INPUT MATERIAL:
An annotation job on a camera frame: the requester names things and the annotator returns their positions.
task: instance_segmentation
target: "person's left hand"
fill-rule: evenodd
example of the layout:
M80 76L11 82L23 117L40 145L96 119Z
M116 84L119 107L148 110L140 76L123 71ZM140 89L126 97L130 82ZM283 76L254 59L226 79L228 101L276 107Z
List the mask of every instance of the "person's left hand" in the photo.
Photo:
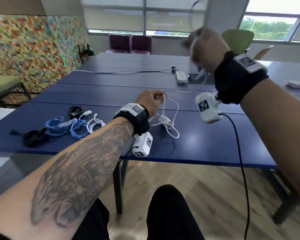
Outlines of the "person's left hand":
M149 112L149 118L151 118L158 111L159 105L164 102L164 96L166 95L161 90L145 90L140 93L135 103L146 107Z

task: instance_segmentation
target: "chair seat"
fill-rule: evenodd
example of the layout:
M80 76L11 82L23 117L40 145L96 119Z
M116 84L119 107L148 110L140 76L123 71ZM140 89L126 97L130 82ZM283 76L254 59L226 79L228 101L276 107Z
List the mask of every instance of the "chair seat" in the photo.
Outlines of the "chair seat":
M127 54L128 51L124 50L124 49L108 49L105 51L106 53L123 53L123 54Z
M130 54L139 54L139 55L151 55L151 53L147 50L138 50L138 49L133 49L129 53Z
M20 83L17 76L0 76L0 93Z

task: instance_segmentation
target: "mosaic wall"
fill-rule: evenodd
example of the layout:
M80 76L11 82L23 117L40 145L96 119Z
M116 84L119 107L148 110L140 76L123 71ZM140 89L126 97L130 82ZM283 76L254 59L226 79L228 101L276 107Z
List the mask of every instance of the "mosaic wall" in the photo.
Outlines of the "mosaic wall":
M77 45L87 41L80 16L0 15L0 75L41 92L80 66Z

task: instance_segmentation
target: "hand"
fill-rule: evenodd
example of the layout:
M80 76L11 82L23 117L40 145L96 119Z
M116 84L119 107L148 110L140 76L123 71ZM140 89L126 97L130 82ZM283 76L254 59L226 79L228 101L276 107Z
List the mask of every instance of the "hand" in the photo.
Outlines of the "hand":
M201 36L202 32L204 32L203 36L198 38L193 48L192 60L195 64L200 64L213 74L221 61L223 61L225 53L230 49L220 34L210 28L197 29L192 32L188 39L183 41L182 44L189 49L193 40L197 36Z
M164 96L166 95L161 90L145 90L140 93L135 103L146 107L151 118L158 111L159 105L164 102Z

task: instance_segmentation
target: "tattoo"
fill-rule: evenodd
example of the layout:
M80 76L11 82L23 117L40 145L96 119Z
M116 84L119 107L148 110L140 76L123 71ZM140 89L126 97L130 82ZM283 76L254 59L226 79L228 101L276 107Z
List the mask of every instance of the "tattoo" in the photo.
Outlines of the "tattoo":
M120 151L131 137L129 122L114 124L102 134L61 155L42 175L31 206L31 223L53 213L56 225L80 222L111 176Z

YOUR TASK: What's needed here is an exact repeat of all the records above, pictures excluded.

SOLUTION TO THE PROBLEM:
An annotation job on a camera frame: the requester names things and the annotator returns their positions.
task: instance_segmentation
target: "person's left hand"
fill-rule: evenodd
example of the layout:
M80 76L11 82L23 117L40 145L96 119Z
M116 84L119 107L148 110L140 76L123 71ZM140 89L126 97L130 82ZM283 76L254 59L226 79L228 101L276 107Z
List the mask of every instance of the "person's left hand" in the photo.
Photo:
Outlines of the "person's left hand":
M149 112L149 118L151 118L158 111L159 105L164 102L164 96L166 95L161 90L145 90L140 93L135 103L146 107Z

task: instance_segmentation
target: "chair seat"
fill-rule: evenodd
example of the layout:
M80 76L11 82L23 117L40 145L96 119Z
M116 84L119 107L148 110L140 76L123 71ZM140 89L126 97L130 82ZM283 76L254 59L226 79L228 101L276 107Z
List the mask of every instance of the "chair seat" in the photo.
Outlines of the "chair seat":
M127 54L128 51L124 50L124 49L108 49L105 51L106 53L123 53L123 54Z
M130 54L139 54L139 55L151 55L151 53L147 50L138 50L138 49L133 49L129 53Z
M20 83L17 76L0 76L0 93Z

task: instance_segmentation
target: "mosaic wall"
fill-rule: evenodd
example of the layout:
M80 76L11 82L23 117L40 145L96 119Z
M116 84L119 107L148 110L140 76L123 71ZM140 89L126 97L130 82ZM283 76L254 59L226 79L228 101L276 107Z
List the mask of every instance of the "mosaic wall" in the photo.
Outlines of the "mosaic wall":
M77 45L87 41L80 16L0 15L0 75L41 92L80 66Z

task: instance_segmentation
target: "hand"
fill-rule: evenodd
example of the layout:
M80 76L11 82L23 117L40 145L96 119Z
M116 84L119 107L148 110L140 76L123 71ZM140 89L126 97L130 82ZM283 76L254 59L226 79L228 101L276 107Z
List the mask of every instance of the "hand" in the photo.
Outlines of the "hand":
M201 36L202 32L204 32L203 36L198 38L193 48L192 60L195 64L200 64L213 74L221 61L223 61L225 53L230 49L220 34L210 28L197 29L192 32L188 39L183 41L182 44L189 49L193 40L197 36Z
M164 96L166 95L161 90L145 90L140 93L135 103L146 107L151 118L158 111L159 105L164 102Z

task: instance_segmentation
target: "tattoo"
fill-rule: evenodd
example of the layout:
M80 76L11 82L23 117L40 145L96 119Z
M116 84L119 107L148 110L140 76L123 71ZM140 89L126 97L130 82ZM283 76L254 59L226 79L228 101L276 107Z
List the mask of every instance of the "tattoo" in the photo.
Outlines of the "tattoo":
M120 151L131 137L129 122L114 124L102 134L61 155L42 175L31 206L31 223L53 213L56 225L80 222L111 176Z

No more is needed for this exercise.